-- Exercise goal --
Among the lines of the records below, count those with the word "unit". Reply with that number alone.

-- Data provided --
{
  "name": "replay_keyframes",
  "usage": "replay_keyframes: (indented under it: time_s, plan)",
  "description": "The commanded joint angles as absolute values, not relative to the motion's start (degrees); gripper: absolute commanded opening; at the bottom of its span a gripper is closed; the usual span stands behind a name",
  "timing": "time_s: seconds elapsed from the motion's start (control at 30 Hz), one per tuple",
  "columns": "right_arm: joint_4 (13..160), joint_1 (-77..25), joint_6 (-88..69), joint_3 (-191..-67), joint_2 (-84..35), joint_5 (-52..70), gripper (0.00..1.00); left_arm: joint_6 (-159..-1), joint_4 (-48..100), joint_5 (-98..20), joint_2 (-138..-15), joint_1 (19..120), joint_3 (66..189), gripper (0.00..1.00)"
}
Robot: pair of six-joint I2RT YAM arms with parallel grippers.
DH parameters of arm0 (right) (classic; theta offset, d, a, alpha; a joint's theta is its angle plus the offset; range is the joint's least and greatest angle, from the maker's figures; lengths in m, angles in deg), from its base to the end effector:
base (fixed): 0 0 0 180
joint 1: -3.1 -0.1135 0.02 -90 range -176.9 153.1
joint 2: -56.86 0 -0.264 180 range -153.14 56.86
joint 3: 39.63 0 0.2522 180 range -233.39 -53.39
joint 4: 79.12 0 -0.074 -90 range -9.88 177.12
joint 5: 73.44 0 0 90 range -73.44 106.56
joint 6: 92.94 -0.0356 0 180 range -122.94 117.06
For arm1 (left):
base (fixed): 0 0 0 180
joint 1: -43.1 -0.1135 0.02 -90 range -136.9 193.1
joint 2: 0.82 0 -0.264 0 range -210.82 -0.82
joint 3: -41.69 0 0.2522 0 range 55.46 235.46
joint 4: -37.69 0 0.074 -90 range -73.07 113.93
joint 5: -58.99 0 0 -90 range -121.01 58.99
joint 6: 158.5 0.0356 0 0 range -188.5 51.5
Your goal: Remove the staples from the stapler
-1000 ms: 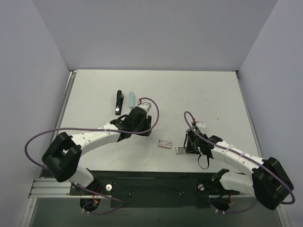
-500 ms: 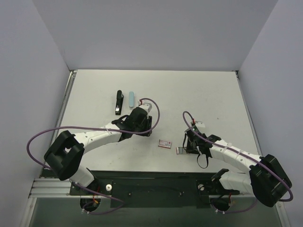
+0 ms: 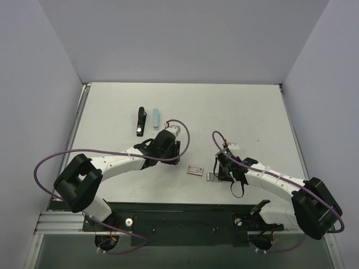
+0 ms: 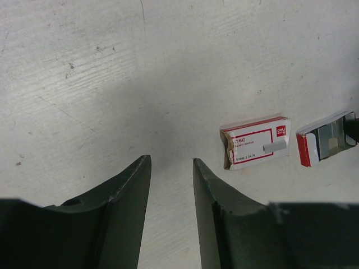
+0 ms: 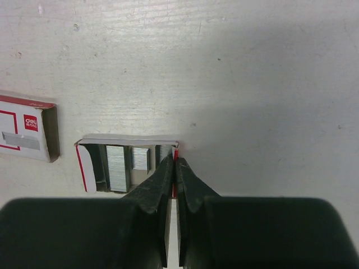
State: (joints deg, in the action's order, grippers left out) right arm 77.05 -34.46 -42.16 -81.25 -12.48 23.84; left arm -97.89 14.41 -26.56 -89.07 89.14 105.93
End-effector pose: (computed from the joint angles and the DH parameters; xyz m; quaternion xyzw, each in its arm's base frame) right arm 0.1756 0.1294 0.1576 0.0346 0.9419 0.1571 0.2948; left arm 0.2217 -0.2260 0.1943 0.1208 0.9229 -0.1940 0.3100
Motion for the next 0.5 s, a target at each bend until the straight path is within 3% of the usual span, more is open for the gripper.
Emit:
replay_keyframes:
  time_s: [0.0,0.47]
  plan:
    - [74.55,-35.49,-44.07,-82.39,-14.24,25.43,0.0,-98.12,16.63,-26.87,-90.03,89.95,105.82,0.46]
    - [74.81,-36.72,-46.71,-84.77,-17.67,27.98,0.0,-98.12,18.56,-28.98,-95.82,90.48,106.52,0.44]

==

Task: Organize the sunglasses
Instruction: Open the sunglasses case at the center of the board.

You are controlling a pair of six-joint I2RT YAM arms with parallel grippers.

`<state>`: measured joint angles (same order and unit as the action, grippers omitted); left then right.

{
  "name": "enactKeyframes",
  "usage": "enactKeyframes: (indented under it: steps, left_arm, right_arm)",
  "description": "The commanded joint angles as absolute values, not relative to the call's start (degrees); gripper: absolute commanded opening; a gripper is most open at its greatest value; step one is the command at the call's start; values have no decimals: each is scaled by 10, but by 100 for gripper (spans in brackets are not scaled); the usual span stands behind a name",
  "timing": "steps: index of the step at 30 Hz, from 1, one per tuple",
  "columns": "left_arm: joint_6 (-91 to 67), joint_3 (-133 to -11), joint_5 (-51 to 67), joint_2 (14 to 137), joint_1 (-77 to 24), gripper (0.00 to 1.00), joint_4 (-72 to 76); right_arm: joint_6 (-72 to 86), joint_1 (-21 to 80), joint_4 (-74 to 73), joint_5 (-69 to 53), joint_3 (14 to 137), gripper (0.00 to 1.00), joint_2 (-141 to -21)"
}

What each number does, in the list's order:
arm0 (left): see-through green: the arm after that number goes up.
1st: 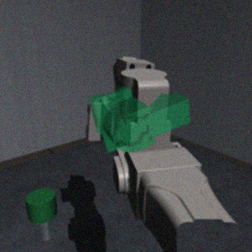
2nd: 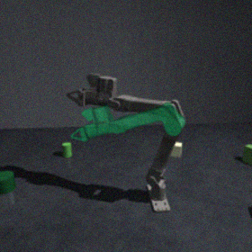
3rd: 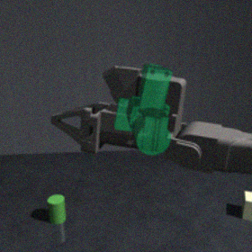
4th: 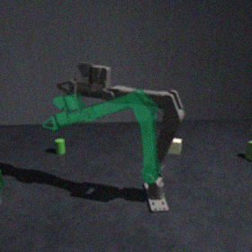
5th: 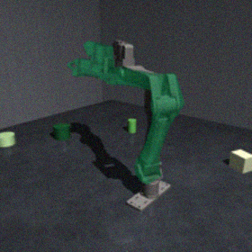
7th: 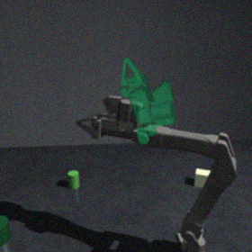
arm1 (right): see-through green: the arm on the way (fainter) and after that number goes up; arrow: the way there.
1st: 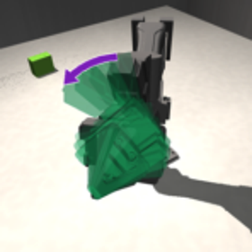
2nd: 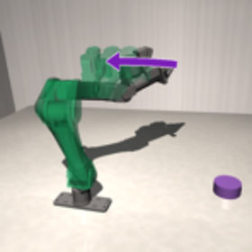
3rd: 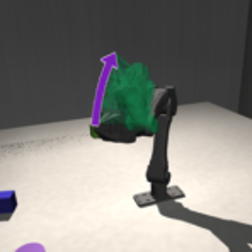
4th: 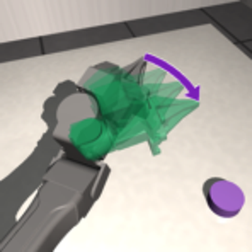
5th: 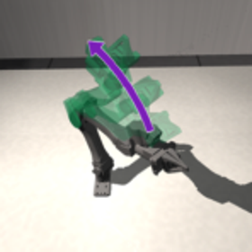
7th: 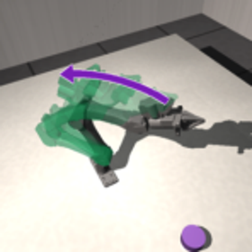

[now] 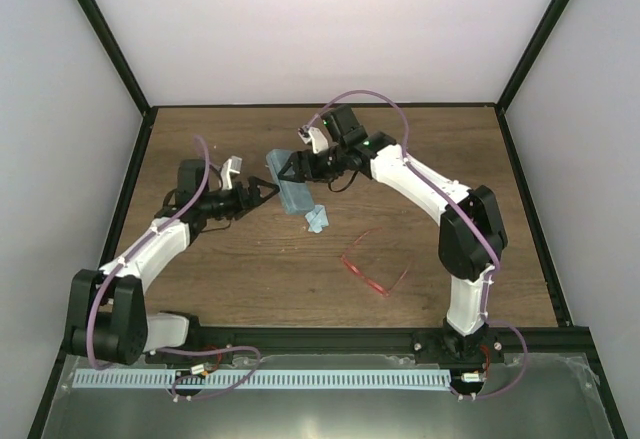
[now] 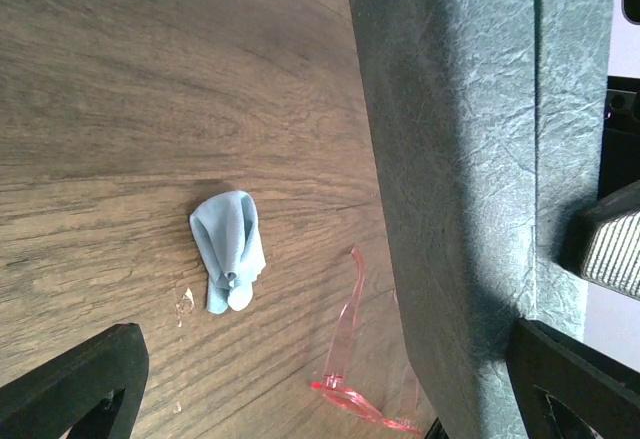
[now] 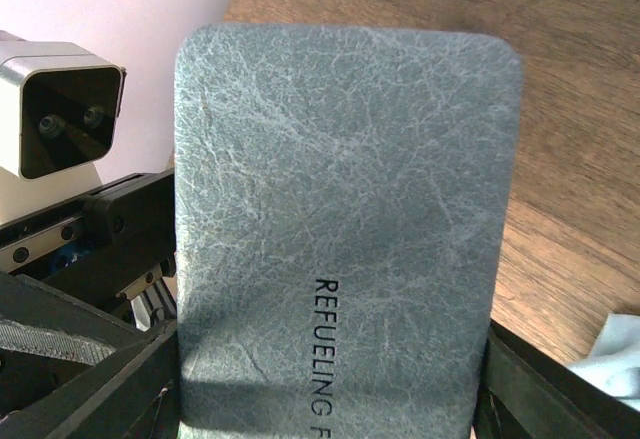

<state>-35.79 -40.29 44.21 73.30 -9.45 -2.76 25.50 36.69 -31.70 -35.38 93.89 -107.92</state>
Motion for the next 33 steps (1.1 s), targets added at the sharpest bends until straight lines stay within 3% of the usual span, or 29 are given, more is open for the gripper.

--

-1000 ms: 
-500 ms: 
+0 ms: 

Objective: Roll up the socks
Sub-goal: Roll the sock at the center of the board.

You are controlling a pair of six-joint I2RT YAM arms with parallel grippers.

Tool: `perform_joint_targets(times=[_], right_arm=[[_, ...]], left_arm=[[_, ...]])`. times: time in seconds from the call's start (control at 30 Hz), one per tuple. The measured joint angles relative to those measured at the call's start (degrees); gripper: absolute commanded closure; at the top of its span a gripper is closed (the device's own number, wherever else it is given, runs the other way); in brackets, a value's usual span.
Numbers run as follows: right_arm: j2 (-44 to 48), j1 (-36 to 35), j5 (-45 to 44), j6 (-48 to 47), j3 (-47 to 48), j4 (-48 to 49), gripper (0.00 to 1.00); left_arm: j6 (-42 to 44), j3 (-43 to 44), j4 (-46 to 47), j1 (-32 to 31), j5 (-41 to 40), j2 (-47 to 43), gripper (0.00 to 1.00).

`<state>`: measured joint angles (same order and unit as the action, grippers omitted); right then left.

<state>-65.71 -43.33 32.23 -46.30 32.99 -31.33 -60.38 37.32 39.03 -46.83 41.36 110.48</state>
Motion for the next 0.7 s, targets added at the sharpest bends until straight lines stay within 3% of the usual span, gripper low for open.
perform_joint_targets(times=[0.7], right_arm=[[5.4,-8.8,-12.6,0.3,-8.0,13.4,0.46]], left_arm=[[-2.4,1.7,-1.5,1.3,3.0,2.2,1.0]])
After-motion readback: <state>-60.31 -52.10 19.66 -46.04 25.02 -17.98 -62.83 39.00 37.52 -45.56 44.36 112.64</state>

-- Worked solution --
2